Supplied data section start

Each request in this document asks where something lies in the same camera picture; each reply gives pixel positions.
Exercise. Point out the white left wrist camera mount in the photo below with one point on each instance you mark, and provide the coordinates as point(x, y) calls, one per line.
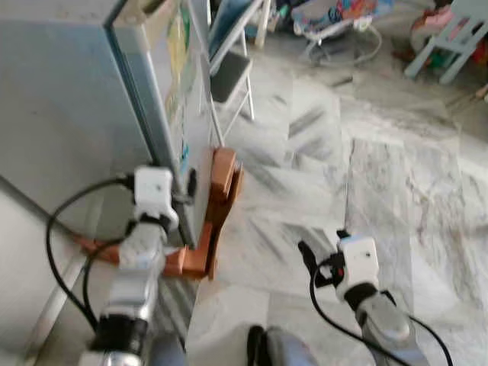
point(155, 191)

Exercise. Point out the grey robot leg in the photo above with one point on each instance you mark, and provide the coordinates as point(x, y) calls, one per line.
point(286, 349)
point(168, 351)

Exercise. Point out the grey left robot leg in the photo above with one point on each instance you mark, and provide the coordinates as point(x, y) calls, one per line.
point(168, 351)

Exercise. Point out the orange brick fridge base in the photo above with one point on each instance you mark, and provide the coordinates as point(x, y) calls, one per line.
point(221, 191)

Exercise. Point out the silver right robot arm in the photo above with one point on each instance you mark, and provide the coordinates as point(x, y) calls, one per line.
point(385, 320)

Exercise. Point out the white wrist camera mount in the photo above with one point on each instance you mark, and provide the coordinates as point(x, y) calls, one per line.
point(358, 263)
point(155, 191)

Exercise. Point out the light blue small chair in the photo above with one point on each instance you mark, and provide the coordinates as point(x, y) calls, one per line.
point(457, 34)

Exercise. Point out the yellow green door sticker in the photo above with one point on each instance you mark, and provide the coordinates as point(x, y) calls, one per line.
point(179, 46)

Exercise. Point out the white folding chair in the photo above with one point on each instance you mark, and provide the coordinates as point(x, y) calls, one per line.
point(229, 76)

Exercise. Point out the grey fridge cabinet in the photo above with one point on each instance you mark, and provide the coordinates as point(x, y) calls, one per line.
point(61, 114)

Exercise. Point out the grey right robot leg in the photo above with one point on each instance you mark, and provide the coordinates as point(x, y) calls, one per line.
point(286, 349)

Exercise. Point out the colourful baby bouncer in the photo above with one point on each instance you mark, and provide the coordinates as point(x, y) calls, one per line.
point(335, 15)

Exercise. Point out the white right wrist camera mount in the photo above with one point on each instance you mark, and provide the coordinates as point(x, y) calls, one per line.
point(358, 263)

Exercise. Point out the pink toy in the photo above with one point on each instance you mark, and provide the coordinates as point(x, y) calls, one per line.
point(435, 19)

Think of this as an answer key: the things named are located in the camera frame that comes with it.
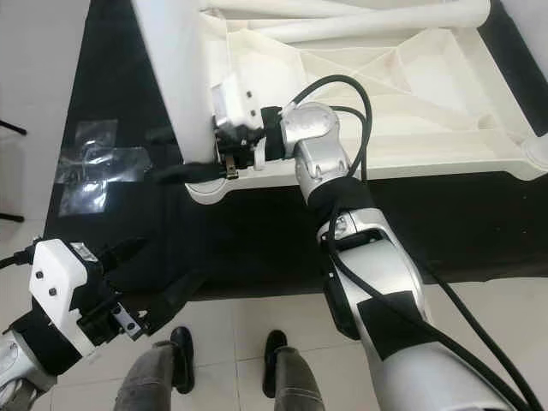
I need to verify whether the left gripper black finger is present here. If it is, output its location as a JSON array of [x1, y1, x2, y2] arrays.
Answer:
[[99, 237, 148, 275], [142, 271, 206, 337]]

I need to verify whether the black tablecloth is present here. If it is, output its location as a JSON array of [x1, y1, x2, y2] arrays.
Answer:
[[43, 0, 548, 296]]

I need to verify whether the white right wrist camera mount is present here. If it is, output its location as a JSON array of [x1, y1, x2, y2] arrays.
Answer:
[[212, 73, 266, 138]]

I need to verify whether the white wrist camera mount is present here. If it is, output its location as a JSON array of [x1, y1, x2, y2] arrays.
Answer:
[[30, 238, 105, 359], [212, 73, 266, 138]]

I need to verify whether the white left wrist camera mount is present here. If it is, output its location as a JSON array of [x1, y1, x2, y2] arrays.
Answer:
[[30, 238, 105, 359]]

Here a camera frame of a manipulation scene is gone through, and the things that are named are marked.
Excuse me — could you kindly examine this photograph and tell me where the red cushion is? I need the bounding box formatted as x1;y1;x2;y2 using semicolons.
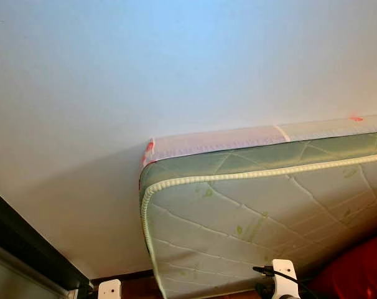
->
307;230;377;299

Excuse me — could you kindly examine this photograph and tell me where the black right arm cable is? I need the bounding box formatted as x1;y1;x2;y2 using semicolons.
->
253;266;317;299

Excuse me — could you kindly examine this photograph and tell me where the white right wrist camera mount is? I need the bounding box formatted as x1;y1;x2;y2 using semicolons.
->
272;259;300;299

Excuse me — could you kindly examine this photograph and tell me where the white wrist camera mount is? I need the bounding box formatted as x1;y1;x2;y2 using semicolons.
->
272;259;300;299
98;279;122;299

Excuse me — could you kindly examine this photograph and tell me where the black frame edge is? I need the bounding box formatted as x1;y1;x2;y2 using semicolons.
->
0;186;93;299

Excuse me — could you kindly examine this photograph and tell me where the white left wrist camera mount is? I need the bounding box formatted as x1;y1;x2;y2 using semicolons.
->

Supplied data section end

▸ **The task**
Leaving the images out, return every record exactly.

▸ **Written answer**
Each request in this document asks where something lies in the same camera picture; each reply gives pixel positions.
Exercise. Point out the white left wrist camera mount in the photo below with one point on each instance you mark, and provide the coordinates as point(x, y) calls, one per line.
point(155, 191)

Exercise. Point out the grey robot leg in the photo above with one point on each instance you mark, and provide the coordinates as point(x, y) calls, one per line.
point(286, 349)
point(168, 351)

Exercise. Point out the grey left robot leg in the photo above with one point on each instance you mark, and provide the coordinates as point(x, y) calls, one per line.
point(168, 351)

Exercise. Point out the orange brick fridge base in the photo above with one point on each instance you mark, and provide the coordinates as point(x, y) calls, one per line.
point(221, 191)

Exercise. Point out the silver right robot arm in the photo above with one point on each instance you mark, and provide the coordinates as point(x, y) calls, one per line.
point(385, 320)

Exercise. Point out the white wrist camera mount in the photo above with one point on each instance you mark, and provide the coordinates as point(x, y) calls, one per line.
point(358, 263)
point(155, 191)

Exercise. Point out the light blue small chair in the photo above with one point on each instance you mark, and provide the coordinates as point(x, y) calls, one per line.
point(457, 34)

Exercise. Point out the yellow green door sticker in the photo above with one point on each instance you mark, and provide the coordinates as point(x, y) calls, one per line.
point(179, 46)

Exercise. Point out the white folding chair in the photo above with one point on each instance you mark, and provide the coordinates as point(x, y) calls, one per line.
point(229, 76)

Exercise. Point out the grey fridge cabinet in the photo above with one point on each instance you mark, and provide the coordinates as point(x, y) calls, one per line.
point(61, 114)

Exercise. Point out the grey right robot leg in the photo above with one point on each instance you mark, and provide the coordinates as point(x, y) calls, one per line.
point(286, 349)

Exercise. Point out the colourful baby bouncer in the photo above with one point on each instance you mark, and provide the coordinates as point(x, y) calls, one per line.
point(335, 15)

Exercise. Point out the white right wrist camera mount in the photo above with one point on each instance you mark, and provide the coordinates as point(x, y) calls, one per line.
point(358, 263)

Exercise. Point out the pink toy in the photo above with one point on each instance you mark, and provide the coordinates as point(x, y) calls, one per line.
point(435, 19)

Think of this as an answer key: the things named are located in the camera frame that comes with it.
I need to verify whether the left gripper black finger is present here. If it is, output its location as a JSON array of [x1, y1, x2, y2] arrays.
Answer:
[[99, 237, 148, 275], [142, 271, 206, 337]]

I need to verify whether the black tablecloth is present here. If it is, output its location as a JSON array of [x1, y1, x2, y2] arrays.
Answer:
[[43, 0, 548, 296]]

I need to verify whether the white right wrist camera mount is present here. If it is, output its location as a JSON array of [x1, y1, x2, y2] arrays.
Answer:
[[212, 73, 266, 138]]

I need to verify whether the white wrist camera mount is present here. If it is, output its location as a JSON array of [x1, y1, x2, y2] arrays.
Answer:
[[30, 238, 105, 359], [212, 73, 266, 138]]

I need to verify whether the white left wrist camera mount is present here. If it is, output its location as a JSON array of [x1, y1, x2, y2] arrays.
Answer:
[[30, 238, 105, 359]]

Here a camera frame of a manipulation scene is gone through, and the things that are named are marked.
Excuse me — could you kindly examine this photograph and tell me where the red cushion is? I need the bounding box formatted as x1;y1;x2;y2 using semicolons.
->
307;230;377;299

Excuse me — could you kindly examine this photograph and tell me where the black right arm cable is? I need the bounding box formatted as x1;y1;x2;y2 using semicolons.
->
253;266;317;299

Excuse me — could you kindly examine this photograph and tell me where the white right wrist camera mount is? I need the bounding box formatted as x1;y1;x2;y2 using semicolons.
->
272;259;300;299

Excuse me — could you kindly examine this photograph and tell me where the white wrist camera mount is? I need the bounding box formatted as x1;y1;x2;y2 using semicolons.
->
272;259;300;299
98;279;122;299

Excuse me — could you kindly examine this photograph and tell me where the black frame edge is? I need the bounding box formatted as x1;y1;x2;y2 using semicolons.
->
0;186;93;299

Excuse me — could you kindly examine this photograph and tell me where the white left wrist camera mount is? I need the bounding box formatted as x1;y1;x2;y2 using semicolons.
->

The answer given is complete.